Müssen Sie dabei nicht mehr aufs Tempo drücken? Apple und Google streben mit Macht ins Automobil. Android schickt sich an, eine Art „Weltbetriebssystem“ zu werden. Sind das Bedrohungen für die Autoindustrie und speziell für Daimler?

Ich sehe das relativ entspannt. Künftig werden wir im Auto viele Rechnerkerne haben, je nachdem, welche Prozessoren wir verwenden. Auf jedem dieser Kerne kann ein anderes Betriebssystem laufen. Dann hätten wir zum Beispiel ein Basisbetriebssystem, das den Echtzeit-Erfordernissen des Autos gerecht wird, so dass die Fahrfunktionalitäten stets sicher und reibungslos ablaufen. Auf einem der anderen Rechnerkerne kann ein quasi eingebettetes Android-System laufen. In diesem Kern machen wir zum Beispiel Browser-Applikationen. Das sind zwei getrennte Welten. Android und iOS sind keine Bedrohungen, wenn man sie intelligent integriert.

Aber wenn der Fahrer Android und iOS im Auto nutzt, werden seine Nutzerdaten dann nicht automatisch auch an Google und Apple übermittelt?
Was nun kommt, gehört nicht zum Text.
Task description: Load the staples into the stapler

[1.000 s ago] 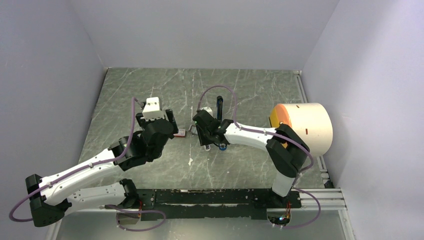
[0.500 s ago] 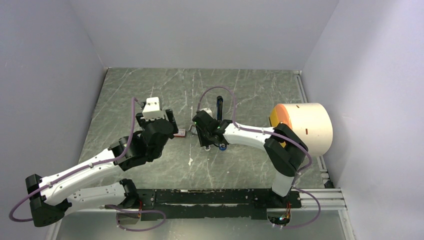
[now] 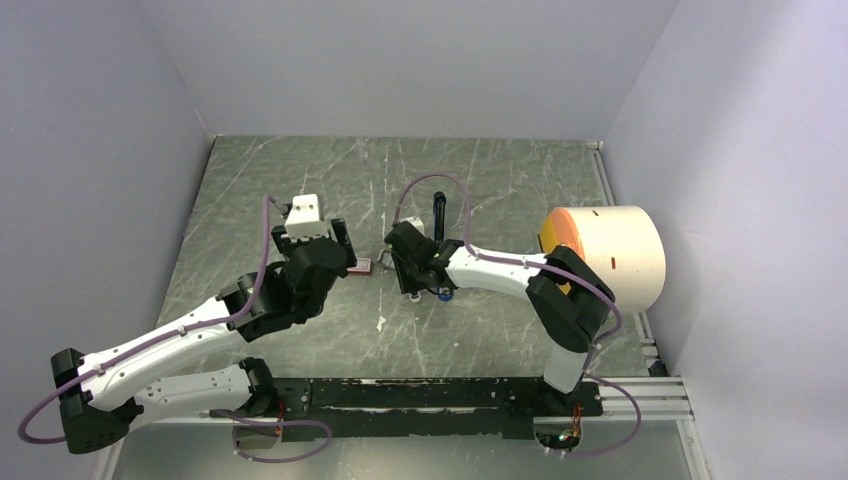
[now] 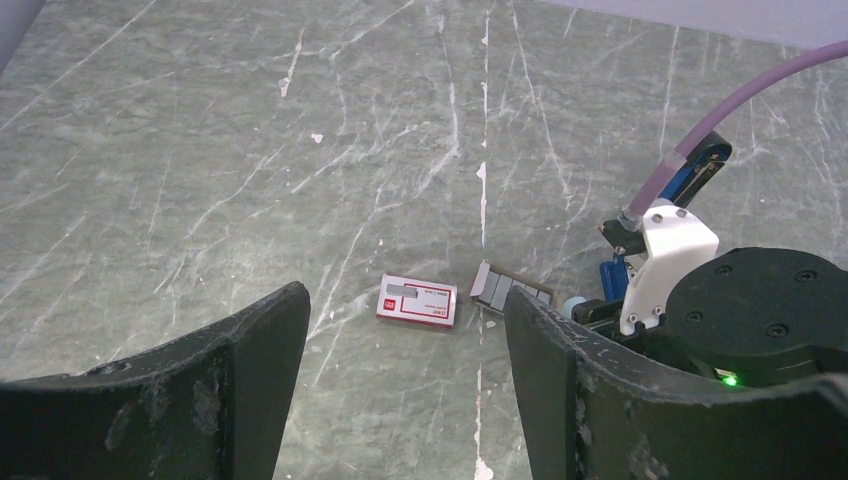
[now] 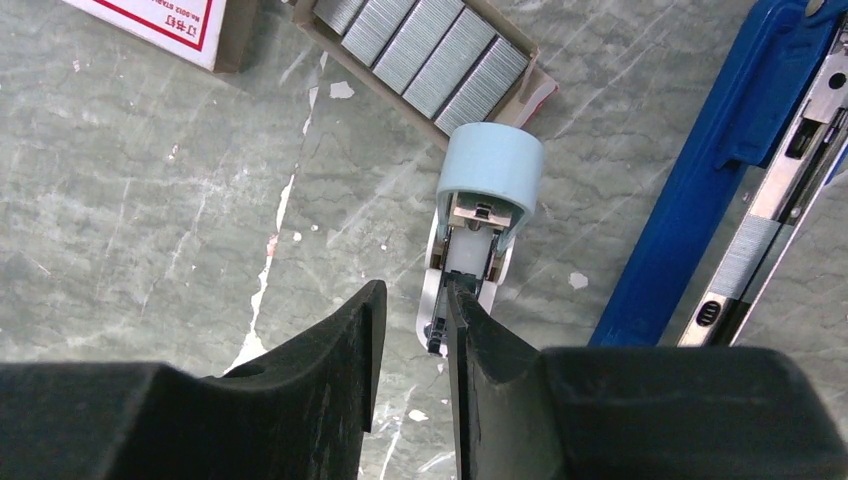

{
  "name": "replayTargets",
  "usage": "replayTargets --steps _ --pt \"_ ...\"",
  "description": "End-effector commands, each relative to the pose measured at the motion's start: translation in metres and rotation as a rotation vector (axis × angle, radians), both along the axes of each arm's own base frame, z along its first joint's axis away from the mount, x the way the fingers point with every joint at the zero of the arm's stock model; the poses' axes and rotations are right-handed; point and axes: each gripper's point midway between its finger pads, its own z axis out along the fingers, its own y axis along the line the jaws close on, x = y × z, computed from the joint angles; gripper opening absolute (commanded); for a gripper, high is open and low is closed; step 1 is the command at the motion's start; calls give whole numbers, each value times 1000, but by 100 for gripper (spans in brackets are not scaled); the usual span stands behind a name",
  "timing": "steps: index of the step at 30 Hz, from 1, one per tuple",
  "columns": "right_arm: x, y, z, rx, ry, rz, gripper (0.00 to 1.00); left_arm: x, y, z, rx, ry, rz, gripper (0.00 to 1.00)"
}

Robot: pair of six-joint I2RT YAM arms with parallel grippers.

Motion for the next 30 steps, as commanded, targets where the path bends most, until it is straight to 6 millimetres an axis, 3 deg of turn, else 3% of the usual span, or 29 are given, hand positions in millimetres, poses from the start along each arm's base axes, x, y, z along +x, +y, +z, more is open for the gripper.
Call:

Wer hat hier die Hoheit?

Von einem Automatismus kann nicht die Rede sein. Der Fahrer entscheidet, welche Daten wohin fließen. Das stellen wir sicher.

Fahrzeuge sollen künftig quasi vorausahnen, welche Informationen der Fahrer in der jeweiligen Situation benötigt. Das ist ein hoher Anspruch, der eine Mensch-Maschine-Schnittstelle impliziert, die in komplexen Situationen Urteile fällen kann.

Dahinter steckt der Trend zu präventiven Systemen. Eine intuitive, smarte Mensch-Maschine-Schnittstelle muss in der Tat vorausahnen, was der Benutzer von ihr erwartet und ihm jederzeit Optionen anbieten. Wir werden also Algorithmen in die Fahrzeuge einbauen, die aus allen Informationen in und außerhalb des Autos Ableitungen treffen, was der Fahrer spontan braucht und was nicht. Durch diese Intelligenz werden die Systeme in der Lage sein, noch individueller auf die Bedürfnisse der Fahrzeuginsassen einzugehen.

Dazu muss das Auto den Fahrer aber intensiver denn je beobachten und Informationen bis hin zu sehr persönlichen Daten speichern. Viele Menschen wollen im Auto doch genau das Gegenteil: ihre Privatsphäre.

Wir nehmen diese Frage äußerst ernst. Entscheidend ist, dass der Fahrer und nur er entscheidet, welche Daten wo und wie gespeichert werden. Diese gesamte Funktionalität kann er bei uns konfigurieren. Wer sie nicht haben will, kann die einzelnen Lern- und Speichereffekte natürlich auch deaktivieren. Das machen wir im Übrigen auch bei unseren Onlinediensten so. Benutzer können Dienste, die sie nicht haben möchten, einfach abschalten.

Mercedes-Benz hat tendenziell eine ältere Klientel. Wie äußern sich diese Fahrer zu dem Thema?

Es gibt Menschen, die recht bereitwillig ihre Daten zur Verfügung stellen, wenn sie davon einen Vorteil haben. Dass aber ältere Kunden bisweilen einen anderen Zugang und Bezug zu dieser Thematik haben, ist logisch. Gerade deshalb ist es unsere Aufgabe, den Kunden an die Hand zu nehmen und die Bedienung so einfach und verständlich wie möglich zu gestalten. Wir stehen jedenfalls dafür ein, transparent und vertrauensvoll mit den Daten umzugehen.

Das Interview führte Peter Gaide für Mobility 2.0.